Set down, exactly, every line from the top of the listing through the one holding "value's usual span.".
Start of RECORDED DATA
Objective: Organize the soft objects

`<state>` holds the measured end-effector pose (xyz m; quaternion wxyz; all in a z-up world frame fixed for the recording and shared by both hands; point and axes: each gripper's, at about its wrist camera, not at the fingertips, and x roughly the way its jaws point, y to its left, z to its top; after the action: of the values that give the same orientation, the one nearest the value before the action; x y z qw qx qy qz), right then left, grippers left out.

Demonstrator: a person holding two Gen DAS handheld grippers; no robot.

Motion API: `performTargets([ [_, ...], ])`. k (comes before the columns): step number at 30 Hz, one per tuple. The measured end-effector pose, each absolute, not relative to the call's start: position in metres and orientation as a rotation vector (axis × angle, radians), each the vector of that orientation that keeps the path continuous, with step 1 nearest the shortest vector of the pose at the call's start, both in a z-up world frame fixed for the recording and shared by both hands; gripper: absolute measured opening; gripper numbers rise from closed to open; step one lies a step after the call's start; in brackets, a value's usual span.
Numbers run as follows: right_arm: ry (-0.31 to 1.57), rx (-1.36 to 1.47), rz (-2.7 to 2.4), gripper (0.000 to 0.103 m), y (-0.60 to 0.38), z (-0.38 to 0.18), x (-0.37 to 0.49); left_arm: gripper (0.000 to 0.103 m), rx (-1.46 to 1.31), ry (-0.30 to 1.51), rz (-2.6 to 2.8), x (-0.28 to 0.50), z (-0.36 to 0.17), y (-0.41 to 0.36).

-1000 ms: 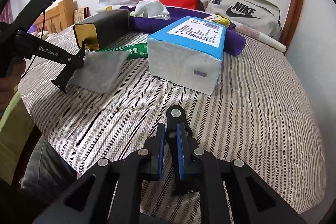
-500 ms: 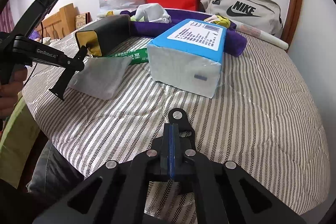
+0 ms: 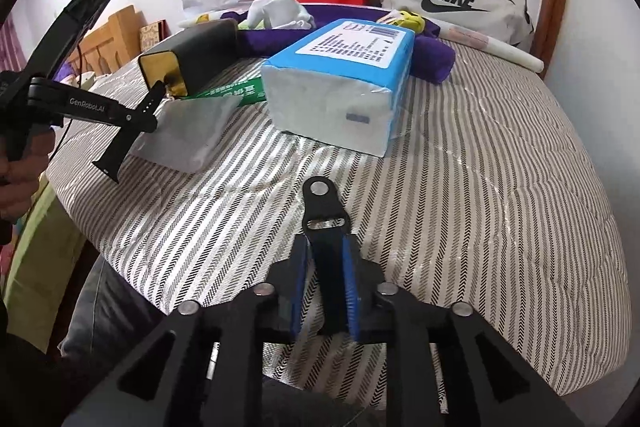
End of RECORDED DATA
_COMPLETED TASK_.
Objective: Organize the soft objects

`<state>` holds the measured end-effector pose (xyz m; quaternion wxyz; all in a z-up world frame fixed for the recording and shared by both hands; point and axes: each gripper's, at about its wrist camera, not at the fingertips, and x roughly the way its jaws point, y to its left, z to its top; after the action: of the values that give the same orientation, the one nearest the value before the action; x y z qw qx qy qz), right then left, grippers left out.

Demonstrator: a person holding two Gen DAS handheld grippers; no robot.

Motion API: `performTargets([ [_, ...], ])`. k (comes before the columns): step number at 30 Hz, one per tuple. The measured end-effector pose, each absolute, not relative to the call's start: position in metres and orientation as a rotation vector (axis × angle, radians), each the vector of that orientation that keeps the path continuous, with step 1 nearest the shortest vector of the pose at the call's start, both in a z-up world frame fixed for the recording and shared by both hands; gripper: absolute measured opening; gripper numbers rise from closed to open; step one lies a step after the call's start; in brackets, a value's usual span.

Nothing remains to be done in this exercise.